Helmi mengajak seluruh peserta mengikuti Sekolah Lapang Gempa Bumi dengan sungguh-sungguh serta mengajak seluruh perangkat daerah, TNI, Polri, dunia pendidikan, media massa, dunia usaha, organisasi kemasyarakatan, dan seluruh masyarakat Kabupaten Sintang membangun sinergi dalam mewujudkan daerah yang tangguh bencana. “Oleh karena itu, melalui kesempatan ini saya mengajak seluruh peserta untuk mengikuti sekolah lapang gempa bumi ini dengan sungguh-sungguh. Belajar dengan serius. Bertanya sebanyak-banyaknya. Berlatih sebaik-baiknya. Dan pulang membawa ilmu yang bermanfaat bagi masyarakat,” harap Helmi.
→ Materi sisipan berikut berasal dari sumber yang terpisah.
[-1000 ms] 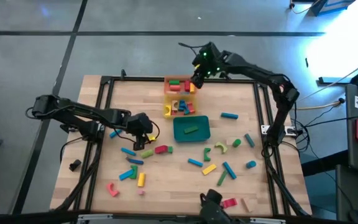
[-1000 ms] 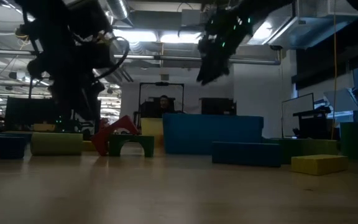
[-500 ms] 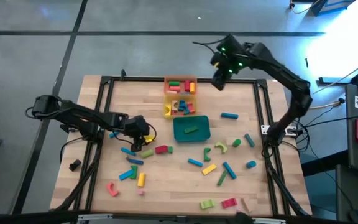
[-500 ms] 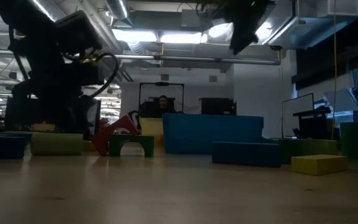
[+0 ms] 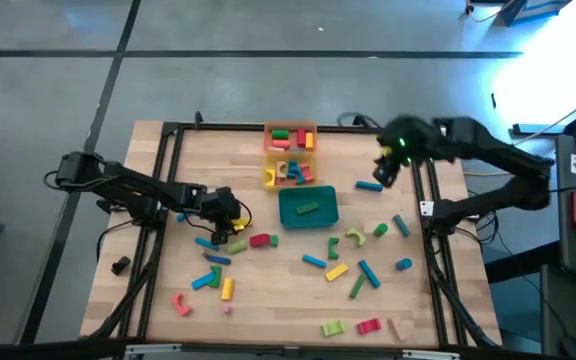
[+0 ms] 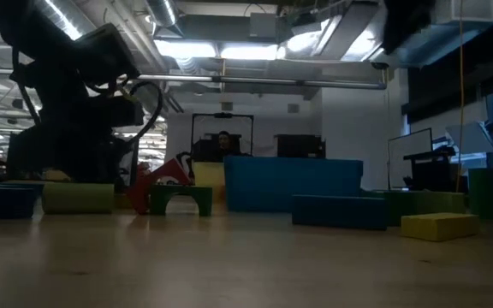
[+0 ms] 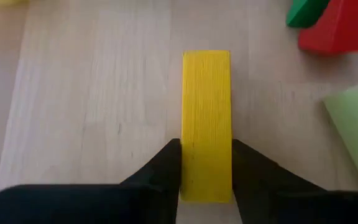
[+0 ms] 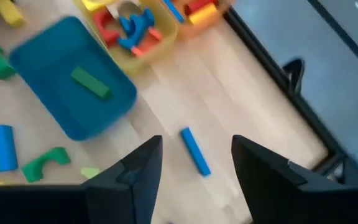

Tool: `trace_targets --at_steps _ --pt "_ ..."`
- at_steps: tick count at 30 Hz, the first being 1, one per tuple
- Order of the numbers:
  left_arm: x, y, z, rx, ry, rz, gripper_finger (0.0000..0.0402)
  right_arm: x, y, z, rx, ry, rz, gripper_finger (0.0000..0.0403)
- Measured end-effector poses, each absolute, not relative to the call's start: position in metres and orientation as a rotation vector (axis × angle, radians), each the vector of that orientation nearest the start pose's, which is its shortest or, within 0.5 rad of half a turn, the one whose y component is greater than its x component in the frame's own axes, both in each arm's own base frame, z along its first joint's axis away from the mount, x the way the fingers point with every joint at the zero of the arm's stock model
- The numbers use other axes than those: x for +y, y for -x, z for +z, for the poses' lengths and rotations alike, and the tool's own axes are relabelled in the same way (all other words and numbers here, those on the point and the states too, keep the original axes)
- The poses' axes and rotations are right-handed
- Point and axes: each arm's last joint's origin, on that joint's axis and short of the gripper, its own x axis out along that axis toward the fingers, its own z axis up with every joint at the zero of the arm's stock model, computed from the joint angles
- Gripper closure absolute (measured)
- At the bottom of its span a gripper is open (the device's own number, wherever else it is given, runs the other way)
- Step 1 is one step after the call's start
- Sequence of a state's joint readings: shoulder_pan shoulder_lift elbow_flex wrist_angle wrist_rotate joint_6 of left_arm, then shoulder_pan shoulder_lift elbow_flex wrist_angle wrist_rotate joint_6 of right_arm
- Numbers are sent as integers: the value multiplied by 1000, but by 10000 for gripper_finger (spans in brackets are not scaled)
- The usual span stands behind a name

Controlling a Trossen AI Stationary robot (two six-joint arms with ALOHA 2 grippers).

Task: Sort blocks by size
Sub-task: Put the yellow rectangular block into the blue bin

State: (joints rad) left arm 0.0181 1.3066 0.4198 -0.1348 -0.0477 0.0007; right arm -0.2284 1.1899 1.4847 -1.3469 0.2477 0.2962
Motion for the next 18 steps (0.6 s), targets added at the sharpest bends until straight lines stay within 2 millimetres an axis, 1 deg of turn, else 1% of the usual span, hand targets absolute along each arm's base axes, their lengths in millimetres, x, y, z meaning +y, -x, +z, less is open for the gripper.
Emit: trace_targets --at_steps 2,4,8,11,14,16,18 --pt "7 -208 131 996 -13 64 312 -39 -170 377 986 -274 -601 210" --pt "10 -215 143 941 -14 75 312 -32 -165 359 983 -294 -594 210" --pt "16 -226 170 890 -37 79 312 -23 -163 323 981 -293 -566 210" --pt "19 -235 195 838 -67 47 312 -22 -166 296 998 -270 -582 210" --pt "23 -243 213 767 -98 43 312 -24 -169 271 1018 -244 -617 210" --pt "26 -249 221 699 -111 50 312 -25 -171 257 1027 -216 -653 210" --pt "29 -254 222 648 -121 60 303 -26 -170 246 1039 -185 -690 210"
Ia juga mengingatkan pentingnya mengubah cara pandang bahwa penanggulangan bencana bukan hanya dilakukan saat bencana terjadi. “Saya juga mengajak seluruh perangkat daerah, TNI, Polri, dunia pendidikan, media massa, dunia usaha, organisasi kemasyarakatan dan seluruh masyarakat Kabupaten Sintang untuk membangun sinergi dalam mewujudkan Kabupaten Sintang yang tangguh bencana. Mari kita ubah cara pandang kita: bencana bukan hanya urusan ketika bencana terjadi. Bencana adalah urusan kita sejak sebelum bencana terjadi. Semakin siap kita sebelum bencana, semakin kecil risiko yang harus kita hadapi ketika bencana datang,” harap Helmi. “Semoga sekolah lapang gempa bumi Kabupaten Sintang Tahun 2026 memberikan manfaat nyata dan menjadi langkah penting dalam memperkuat kesiapsiagaan masyarakat Kabupaten Sintang. Mari kita pahami potensinya. Mari kita siapkan aksinya. Mari kita kuatkan sinerginya. Dan ketika gempa terjadi, mari kita pastikan Kabupaten Sintang tidak panik, tetapi tahu apa yang harus dilakukan,” harap Helmi.